Vaccino antimeningococcico

N.B. Questa è una pagina a scopo informativo, nessun vaccino viene effettuato in Humanitas Castelli

 

Che cos’è il vaccino antimeningococcico?

Il meningococco (Neisseria meningitis) è un batterio del quale sono noti 13 tipi, di cui solo cinque però sono responsabili di malattie (A, B, C, Y, W135). Nel nostro Paese e in Europa si segnala una maggior presenza dei sierotipi B e C.

Il meningococco è causa di diverse infezioni di entità differente e può colpire persone di qualunque età, prevalentemente i bambini sotto i cinque anni. La diffusione si verifica attraverso goccioline nasali o faringee prodotta da persone infette o portatrici del batterio.

Spesso le infezioni da meningococco non mostrano sintomi o causano infiammazione delle vie respiratorie superiori, ma nei casi più gravi il batterio può causare meningite o sepsi, malattie molto gravi le cui conseguenze possono anche essere fatali.

 

Come funziona il vaccino antimeningococcico?

Esistono due tipi di vaccino antimeningococcico:

  • vaccino coniugato come difesa contro la malattia meningococcica di tipo C (MenC): è il più comune e può essere somministrato a partire dal terzo mese di vita e garantisce una protezione efficace e duratura
  • il vaccino coniugato tetravalente contro il meningococco di tipo A, C, Y, W135 (Mcv4): esistono due varietà, una può essere somministrata a partire dai 12 mesi di vita e una a partire dai due anni di età. Si raccomanda quando si visitano Paesi a rischio per la presenza di questi sierotipi.

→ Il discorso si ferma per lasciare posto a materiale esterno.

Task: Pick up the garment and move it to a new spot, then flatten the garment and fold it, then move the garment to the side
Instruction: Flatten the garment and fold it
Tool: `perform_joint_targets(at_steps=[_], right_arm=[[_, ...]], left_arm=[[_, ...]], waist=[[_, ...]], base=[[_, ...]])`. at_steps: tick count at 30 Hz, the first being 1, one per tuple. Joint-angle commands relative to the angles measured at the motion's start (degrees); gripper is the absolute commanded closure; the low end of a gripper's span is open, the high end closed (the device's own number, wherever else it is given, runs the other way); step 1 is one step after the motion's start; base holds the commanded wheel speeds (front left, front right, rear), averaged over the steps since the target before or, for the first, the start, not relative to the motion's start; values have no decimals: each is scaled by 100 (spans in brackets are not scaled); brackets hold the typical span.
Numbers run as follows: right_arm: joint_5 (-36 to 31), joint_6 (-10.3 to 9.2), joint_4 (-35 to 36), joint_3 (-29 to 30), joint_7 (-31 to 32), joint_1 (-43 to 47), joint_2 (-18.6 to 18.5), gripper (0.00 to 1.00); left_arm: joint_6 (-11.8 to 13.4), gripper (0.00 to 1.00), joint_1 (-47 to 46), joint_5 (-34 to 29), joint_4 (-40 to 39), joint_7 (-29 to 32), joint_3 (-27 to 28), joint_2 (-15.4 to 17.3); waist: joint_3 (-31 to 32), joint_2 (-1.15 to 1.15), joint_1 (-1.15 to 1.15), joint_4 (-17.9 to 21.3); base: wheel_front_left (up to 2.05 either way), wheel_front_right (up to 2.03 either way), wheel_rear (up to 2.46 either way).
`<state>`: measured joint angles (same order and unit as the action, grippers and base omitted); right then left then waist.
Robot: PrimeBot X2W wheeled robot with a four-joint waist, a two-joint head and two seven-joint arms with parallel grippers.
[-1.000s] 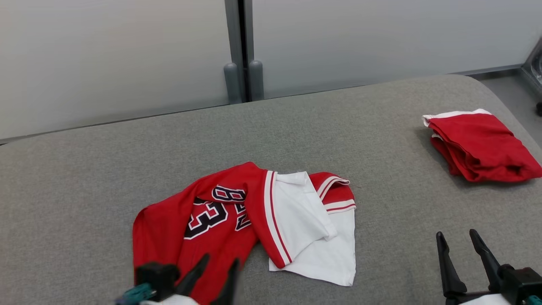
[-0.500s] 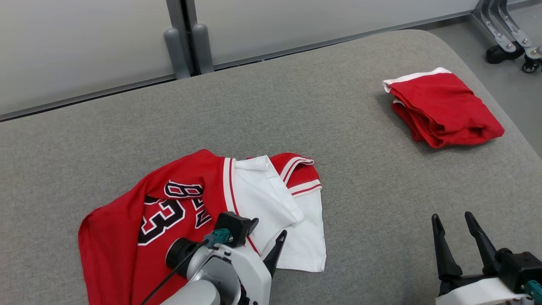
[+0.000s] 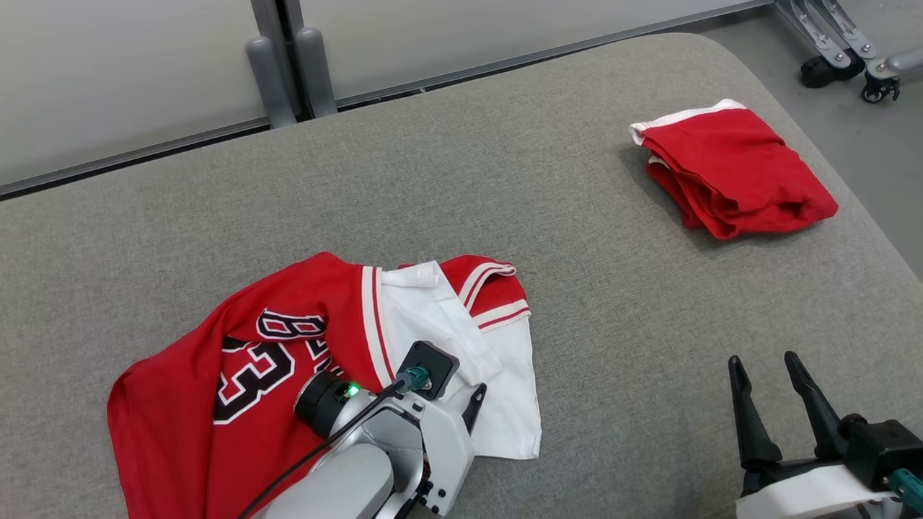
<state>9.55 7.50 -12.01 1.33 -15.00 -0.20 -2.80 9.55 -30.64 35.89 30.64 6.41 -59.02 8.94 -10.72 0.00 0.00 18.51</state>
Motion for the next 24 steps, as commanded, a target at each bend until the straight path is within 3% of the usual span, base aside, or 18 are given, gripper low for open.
perform_joint_targets(at_steps=[1, 4, 5, 6, 7, 8, 14, 19, 24], right_arm=[[-20, -2, -4, 7, -25, -37, -22, 0], [-15, -2, -5, -3, -25, -29, -23, 0], [-5, -2, -13, -13, -25, -28, -23, 0], [-5, -2, -13, -13, -25, -28, -23, 0], [0, -2, -19, -12, -25, -28, -23, 0], [7, -2, -19, -12, -25, -30, -23, 0], [-8, -2, -18, 44, -25, -4, -22, 0], [-13, -2, -26, 67, -25, 34, -22, 0], [-16, -2, -10, 127, -25, 92, -22, 0]], left_arm=[[-35, 0, -79, 19, 106, -35, 3, 22], [-61, 7, -104, 54, 254, -72, 24, 0], [-94, 64, -124, 81, 372, -113, 36, -35], [-94, 64, -124, 81, 372, -113, 36, -35], [-117, 92, -124, 109, 426, -132, 43, -56], [-150, 100, -121, 129, 464, -150, 47, -74], [-243, 100, -147, 261, 588, -342, 167, -140], [-290, 100, -40, 699, 293, -597, 602, -156], [-78, 100, -212, 1052, -311, -735, 1280, 337]], waist=[[-2, 0, 0, 7], [-7, 0, 0, 18], [-7, 0, 0, 28], [-7, 0, 0, 28], [-9, 0, 0, 29], [-13, 0, 0, 29], [-4, 0, 0, -11], [41, 0, 0, -35], [91, 0, 0, -89]], base=[[0, 0, 0], [0, 0, 0], [0, 0, 0], [0, 0, 0], [0, 0, 0], [0, 0, 0], [0, 0, 0], [0, 0, 0], [0, 0, 0]])
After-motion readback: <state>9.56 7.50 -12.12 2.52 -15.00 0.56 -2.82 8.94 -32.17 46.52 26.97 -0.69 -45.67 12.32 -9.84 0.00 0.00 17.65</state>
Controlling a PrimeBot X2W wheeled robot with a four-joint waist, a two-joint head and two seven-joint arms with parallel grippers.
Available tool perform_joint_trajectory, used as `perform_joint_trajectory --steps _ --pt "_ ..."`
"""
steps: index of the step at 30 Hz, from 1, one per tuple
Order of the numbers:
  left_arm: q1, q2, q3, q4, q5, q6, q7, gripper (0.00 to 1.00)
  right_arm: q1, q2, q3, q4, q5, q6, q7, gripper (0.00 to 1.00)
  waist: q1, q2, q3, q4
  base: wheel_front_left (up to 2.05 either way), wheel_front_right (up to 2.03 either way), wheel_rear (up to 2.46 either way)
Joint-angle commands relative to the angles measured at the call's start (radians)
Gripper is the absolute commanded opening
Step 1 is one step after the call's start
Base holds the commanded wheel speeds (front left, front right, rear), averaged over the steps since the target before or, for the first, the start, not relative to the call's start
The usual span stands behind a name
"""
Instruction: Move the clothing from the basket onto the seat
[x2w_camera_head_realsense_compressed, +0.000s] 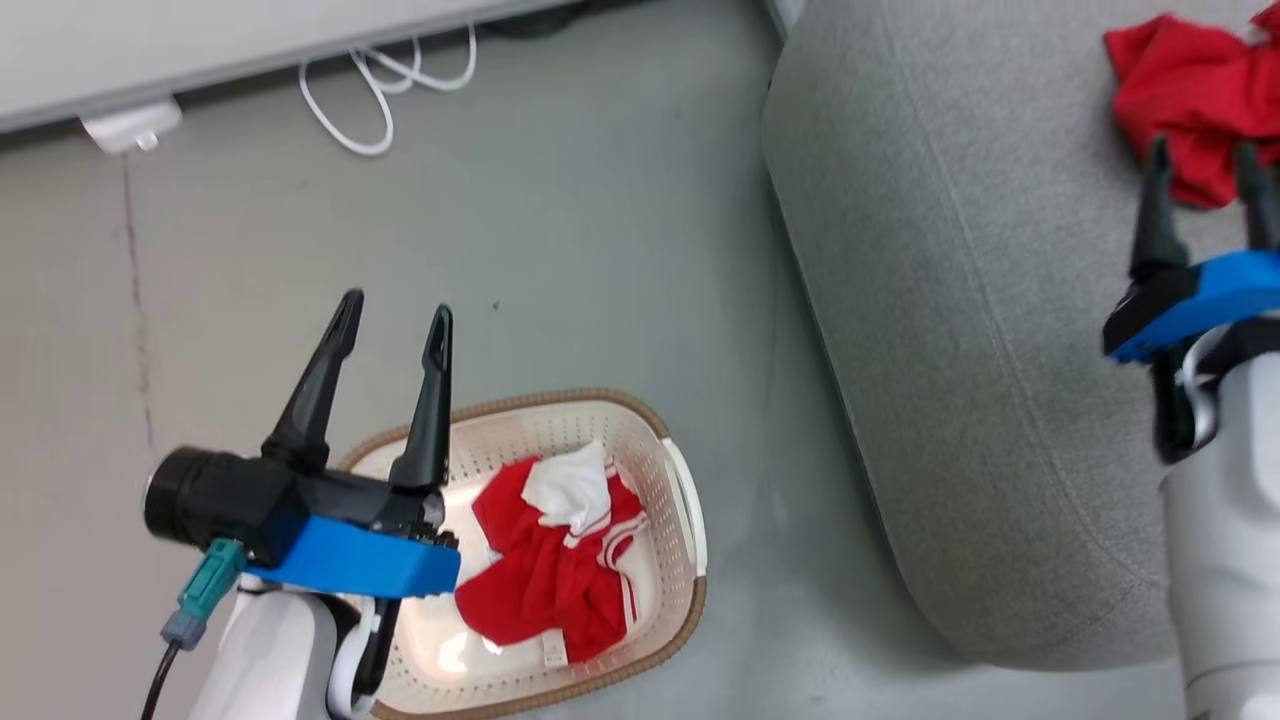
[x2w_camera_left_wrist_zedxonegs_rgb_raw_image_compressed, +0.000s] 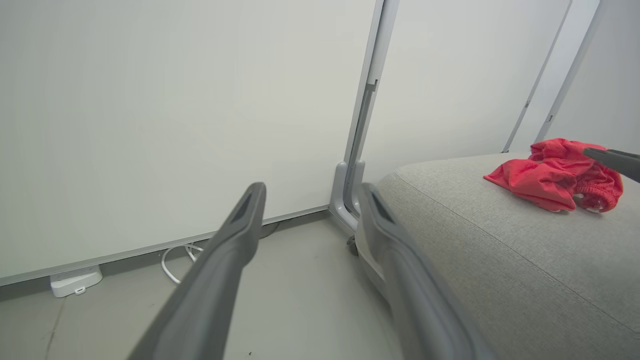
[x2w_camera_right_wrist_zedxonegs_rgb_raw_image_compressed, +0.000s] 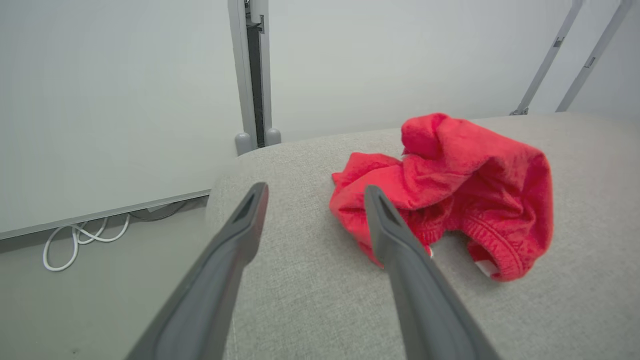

Il vaccino coniugato viene somministrato attraverso iniezione intramuscolare: nel braccio dai 9 anni in su, nella faccia antero-laterale della coscia per i bambini di minore età. Il vaccino tetravalente viene somministrato per via sottocutanea nella parte alta del braccio.

 

Quando fare il vaccino antimeningococcico?

Il vaccino antimeningococcico non è obbligatorio in Italia ma è comunque raccomandato.

In genere si prevede la somministrazione di MenC nei bambini tra i 13 e i 15 mesi in contemporanea con il vaccino Mpr (morbillo, parotite, rosolia). Il Mcv4 è invece consigliato qualora si programmi in viaggio in Paesi considerati a rischio per la presenza dei meningococchi A, C, Y, W135.

Il vaccino antimeningococcico è inoltre consigliato per soggetti a rischio per alcune patologie o per particolari condizioni.

 

Effetti collaterali del vaccino antimeningococcico

Il vaccino antimeningococcico è ben tollerato. Entro 48 ore dalla somministrazione potrebbero presentarsi rossore, gonfiore, dolore nella sede di iniezione o febbre.

Come per tutti i vaccini è possibile che si verifichi l’eventualità di reazioni allergiche anche gravi. Si tratta di un’evenienza comunque rara.